Electric car manufacturer Tesla Motors and company CEO Elon Musk ran into some controversy last week regarding the sky-high government safety ratings of the company's Model S sedan. According to the USA Today, a series of boastful claims from Tesla and Musk himself have caused both the government and other players in the car safety world to lash out at the high-tech electric car company.
After receiving a five-star safety rating from the National Highway Traffic Safety Administration (NHTSA), Elon Musk, Tesla's visionary CEO, tweeted that the Model S had achieved "the best safety rating of any car ever tested" by the United States government.
The tweet, which hit the web last Monday, accompanied an official press release from Tesla Motors which claimed the Model S had somehow received a combined score of 5.4 stars - a number that is understandably higher than all other similar car models. According to the press release, the Model S "set a new record for the lowest likelihood of injury to occupants." Little explanation was offered as to where the 5.4 rating came from.

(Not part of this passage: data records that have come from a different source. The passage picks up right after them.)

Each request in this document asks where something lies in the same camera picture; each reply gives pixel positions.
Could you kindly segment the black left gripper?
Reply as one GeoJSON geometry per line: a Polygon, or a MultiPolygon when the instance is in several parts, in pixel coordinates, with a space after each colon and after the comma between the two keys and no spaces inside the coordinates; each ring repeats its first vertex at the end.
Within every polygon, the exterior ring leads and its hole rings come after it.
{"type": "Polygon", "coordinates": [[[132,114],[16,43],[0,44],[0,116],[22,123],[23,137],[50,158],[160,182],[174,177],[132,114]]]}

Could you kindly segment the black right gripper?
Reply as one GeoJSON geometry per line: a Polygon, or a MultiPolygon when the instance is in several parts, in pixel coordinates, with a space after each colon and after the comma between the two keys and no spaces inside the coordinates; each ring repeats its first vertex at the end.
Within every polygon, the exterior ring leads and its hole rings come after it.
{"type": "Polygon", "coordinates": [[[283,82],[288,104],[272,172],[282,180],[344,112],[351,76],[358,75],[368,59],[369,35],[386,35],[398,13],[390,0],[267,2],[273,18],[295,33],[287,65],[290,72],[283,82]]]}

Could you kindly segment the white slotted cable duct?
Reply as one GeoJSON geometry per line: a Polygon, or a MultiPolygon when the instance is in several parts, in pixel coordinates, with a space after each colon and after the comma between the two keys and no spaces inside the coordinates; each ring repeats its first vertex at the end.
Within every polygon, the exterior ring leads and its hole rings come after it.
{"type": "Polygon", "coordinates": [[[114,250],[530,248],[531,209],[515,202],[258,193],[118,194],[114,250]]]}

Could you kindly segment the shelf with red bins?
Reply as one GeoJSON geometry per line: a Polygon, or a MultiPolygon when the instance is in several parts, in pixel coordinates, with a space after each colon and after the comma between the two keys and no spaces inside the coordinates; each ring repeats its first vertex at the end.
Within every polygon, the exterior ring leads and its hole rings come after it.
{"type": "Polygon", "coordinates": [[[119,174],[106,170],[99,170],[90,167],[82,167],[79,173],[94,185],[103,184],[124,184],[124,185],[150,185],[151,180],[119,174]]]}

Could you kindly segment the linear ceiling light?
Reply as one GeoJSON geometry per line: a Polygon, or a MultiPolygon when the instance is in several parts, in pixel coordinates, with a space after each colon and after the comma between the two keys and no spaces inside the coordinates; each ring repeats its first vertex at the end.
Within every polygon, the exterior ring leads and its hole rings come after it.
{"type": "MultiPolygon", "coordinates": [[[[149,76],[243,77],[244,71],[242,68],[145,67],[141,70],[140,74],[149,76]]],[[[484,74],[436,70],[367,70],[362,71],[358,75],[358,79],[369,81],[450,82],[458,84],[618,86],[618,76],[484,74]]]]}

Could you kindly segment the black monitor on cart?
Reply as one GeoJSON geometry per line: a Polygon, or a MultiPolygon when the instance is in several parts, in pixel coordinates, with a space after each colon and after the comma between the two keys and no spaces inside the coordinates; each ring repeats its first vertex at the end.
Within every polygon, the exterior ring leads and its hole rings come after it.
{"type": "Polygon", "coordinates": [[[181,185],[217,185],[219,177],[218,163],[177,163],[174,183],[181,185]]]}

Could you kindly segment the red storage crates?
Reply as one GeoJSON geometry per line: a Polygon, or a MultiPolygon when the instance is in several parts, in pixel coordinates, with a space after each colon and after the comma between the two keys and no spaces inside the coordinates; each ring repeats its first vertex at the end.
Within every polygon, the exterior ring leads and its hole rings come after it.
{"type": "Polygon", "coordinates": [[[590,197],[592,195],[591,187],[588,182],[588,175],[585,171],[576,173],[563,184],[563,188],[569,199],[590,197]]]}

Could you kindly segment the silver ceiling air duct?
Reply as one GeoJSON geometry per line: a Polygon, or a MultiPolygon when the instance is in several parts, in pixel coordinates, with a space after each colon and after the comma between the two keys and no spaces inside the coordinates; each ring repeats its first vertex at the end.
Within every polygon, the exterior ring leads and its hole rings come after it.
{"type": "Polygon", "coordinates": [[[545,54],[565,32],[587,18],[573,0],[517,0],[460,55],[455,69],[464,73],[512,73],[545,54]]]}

Naturally, the government wasn't exactly happy about Tesla's misleading claims. The NHTSA quickly fired back to clarify things, arguing that a rating of 5.4 doesn't even exist on the five-star rating scale, and that any superlatives in the "best" or "safest" variety were of Tesla's own invention. The government statement didn't specifically mention Tesla or the Model S, but there was little question as to who the statement was directed toward.
"The NHTSA does not rate vehicles beyond five stars and does not rank or order vehicles within the star rating categories," the statement said.
Others were also not pleased with Tesla's seemingly sloppy reporting. Jim Hall, a director of a Birmingham-based analytics firm, told USA Today that thought it was fairly clear that a five star rating system could not allow for a rating that exceeds five stars, and believed that someone at Tesla should have killed the boastful press release before it landed in a thousand email inboxes.
Still, despite the controversy, and while Elon Musk may have gone a little overboard in his claims, the Tesla Model S sedan is almost certainly one of the safest cars on the road right now. One of Musk's favorite anecdotes to tell about the car refers back to a roof crush protection test. According to the CEO, the goal of the test is to crush the car using a machine that puts pressure on the roof. This test checks the strength of the car's frame, among other safety-oriented benchmarks. However, when the Model S came up against the roof crushing apparatus, it fought back.
"When we did the roof crush test, it got to four times the weight of the car and then the machine broke," Musk said in an interview with CBS. "So literally, the thing that is supposed to crush the car broke instead of the car."